Before this sad era, however, I listened to The Shadow, Johnny Dollar, Fibber McGee and Molly, Jack Benny, The Shadow, The Great Gildersleeve, Amos and Andy, Captain Midnight, and Inner Sanctum into the mid-50’s when they got traded in for our first TV where we could watch Gunsmoke and Perry Mason, both now in perpetual re-run somewhere. (I’d see my first TV at my friend Mernie Green’s – Saturday morning cartoons in the late 1940’s.)  Those old cartoons have mostly disappeared but you can still find almost all the old shows on Sirius Radio.

The picture shows survived, certainly called movies by the time my youth was ending and called films or cinema by those much more refined than I, even though their demise was often predicted and the drive-in theaters fell by the wayside. The medium survived though the names—moving pictures or picture shows—fell out of use.  Hence, by my blog title “the last picture show” I did not intend a reference to the movie of that name but to the nomenclature itself.

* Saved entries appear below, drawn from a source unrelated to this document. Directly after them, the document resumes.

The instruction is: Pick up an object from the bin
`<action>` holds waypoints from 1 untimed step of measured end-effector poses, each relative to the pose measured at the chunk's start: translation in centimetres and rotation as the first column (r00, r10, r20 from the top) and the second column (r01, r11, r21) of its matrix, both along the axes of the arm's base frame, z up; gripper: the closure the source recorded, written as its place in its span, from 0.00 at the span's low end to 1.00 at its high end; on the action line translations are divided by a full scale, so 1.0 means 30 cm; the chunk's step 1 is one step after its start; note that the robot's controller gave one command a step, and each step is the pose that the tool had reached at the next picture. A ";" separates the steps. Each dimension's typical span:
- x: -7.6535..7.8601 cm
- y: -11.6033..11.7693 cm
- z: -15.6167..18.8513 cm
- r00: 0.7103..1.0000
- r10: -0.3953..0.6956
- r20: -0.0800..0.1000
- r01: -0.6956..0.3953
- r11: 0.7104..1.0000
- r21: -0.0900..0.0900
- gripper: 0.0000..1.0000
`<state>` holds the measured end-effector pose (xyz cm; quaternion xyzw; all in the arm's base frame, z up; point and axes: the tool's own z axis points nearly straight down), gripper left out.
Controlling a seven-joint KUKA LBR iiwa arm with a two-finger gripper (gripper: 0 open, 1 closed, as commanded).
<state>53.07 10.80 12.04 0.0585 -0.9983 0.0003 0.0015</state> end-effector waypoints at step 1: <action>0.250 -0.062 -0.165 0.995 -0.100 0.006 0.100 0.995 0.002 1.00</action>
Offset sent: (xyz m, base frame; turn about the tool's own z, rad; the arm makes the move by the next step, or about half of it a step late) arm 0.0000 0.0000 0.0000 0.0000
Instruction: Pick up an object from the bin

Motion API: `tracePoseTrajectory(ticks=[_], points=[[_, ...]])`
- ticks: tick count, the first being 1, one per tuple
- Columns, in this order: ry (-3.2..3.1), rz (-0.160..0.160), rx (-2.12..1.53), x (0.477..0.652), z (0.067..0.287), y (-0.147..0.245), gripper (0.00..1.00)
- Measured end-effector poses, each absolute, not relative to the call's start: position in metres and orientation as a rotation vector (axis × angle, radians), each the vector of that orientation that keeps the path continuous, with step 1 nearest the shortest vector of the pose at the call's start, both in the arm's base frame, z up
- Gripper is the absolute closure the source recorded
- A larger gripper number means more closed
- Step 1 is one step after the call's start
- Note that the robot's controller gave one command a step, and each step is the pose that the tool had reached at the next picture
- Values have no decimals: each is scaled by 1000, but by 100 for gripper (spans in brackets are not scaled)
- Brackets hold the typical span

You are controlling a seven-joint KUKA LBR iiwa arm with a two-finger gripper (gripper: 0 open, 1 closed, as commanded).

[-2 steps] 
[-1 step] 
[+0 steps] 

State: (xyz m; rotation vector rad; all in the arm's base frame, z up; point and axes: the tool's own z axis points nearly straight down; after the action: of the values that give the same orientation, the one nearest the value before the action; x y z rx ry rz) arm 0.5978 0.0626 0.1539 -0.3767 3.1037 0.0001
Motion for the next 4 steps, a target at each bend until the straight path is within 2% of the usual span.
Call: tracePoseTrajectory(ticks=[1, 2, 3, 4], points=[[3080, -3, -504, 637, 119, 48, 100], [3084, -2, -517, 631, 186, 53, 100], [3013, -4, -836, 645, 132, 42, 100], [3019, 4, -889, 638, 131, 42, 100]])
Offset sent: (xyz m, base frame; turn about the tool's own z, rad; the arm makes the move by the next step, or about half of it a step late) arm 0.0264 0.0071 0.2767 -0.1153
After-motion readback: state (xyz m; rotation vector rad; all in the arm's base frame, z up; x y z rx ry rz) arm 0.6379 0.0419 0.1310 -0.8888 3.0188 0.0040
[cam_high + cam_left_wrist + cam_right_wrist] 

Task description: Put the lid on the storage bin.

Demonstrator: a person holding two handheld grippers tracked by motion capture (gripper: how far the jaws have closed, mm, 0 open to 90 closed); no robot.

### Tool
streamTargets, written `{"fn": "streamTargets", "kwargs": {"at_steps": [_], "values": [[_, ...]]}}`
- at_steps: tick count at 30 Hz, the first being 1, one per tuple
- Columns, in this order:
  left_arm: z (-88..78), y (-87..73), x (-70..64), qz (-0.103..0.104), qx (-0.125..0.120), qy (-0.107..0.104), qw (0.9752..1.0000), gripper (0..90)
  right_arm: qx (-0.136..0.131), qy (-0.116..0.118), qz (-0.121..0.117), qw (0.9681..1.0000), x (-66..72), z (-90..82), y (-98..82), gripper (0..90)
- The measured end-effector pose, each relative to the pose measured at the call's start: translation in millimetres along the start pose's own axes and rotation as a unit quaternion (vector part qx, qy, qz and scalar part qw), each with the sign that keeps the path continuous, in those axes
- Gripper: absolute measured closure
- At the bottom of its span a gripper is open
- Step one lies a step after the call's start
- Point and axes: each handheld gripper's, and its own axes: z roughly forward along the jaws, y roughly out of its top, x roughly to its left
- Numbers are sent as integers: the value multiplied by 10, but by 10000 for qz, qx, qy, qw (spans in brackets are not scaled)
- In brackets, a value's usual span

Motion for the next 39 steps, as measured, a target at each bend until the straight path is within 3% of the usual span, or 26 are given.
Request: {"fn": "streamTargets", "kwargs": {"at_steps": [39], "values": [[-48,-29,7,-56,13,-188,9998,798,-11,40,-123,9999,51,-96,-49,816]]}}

An era passed, a new era began, and much as I miss the old movies, I’m no curmudgeon—movies are, indeed, better than ever. But, in those old days, my life in movies was enhanced by a thankfully short-lived experience.  When I was about six—and how time blurs when you are nearly 70 years away from it—I was apparently a pretty sick boy.  I have no idea what the matter was, but the treatment was to take me out of school, not allow me any excitement, and keep me still. (That sounds much like the treatment for “hysteric” women, so I’m a little suspicious these days of the diagnosis.) Keeping a child still could not have been an easy task for my mother, I’m sure, so she solved the problem by taking me to the daily matinees in the theaters and the evening showings of movies at the local (Evanston, Illinois) library.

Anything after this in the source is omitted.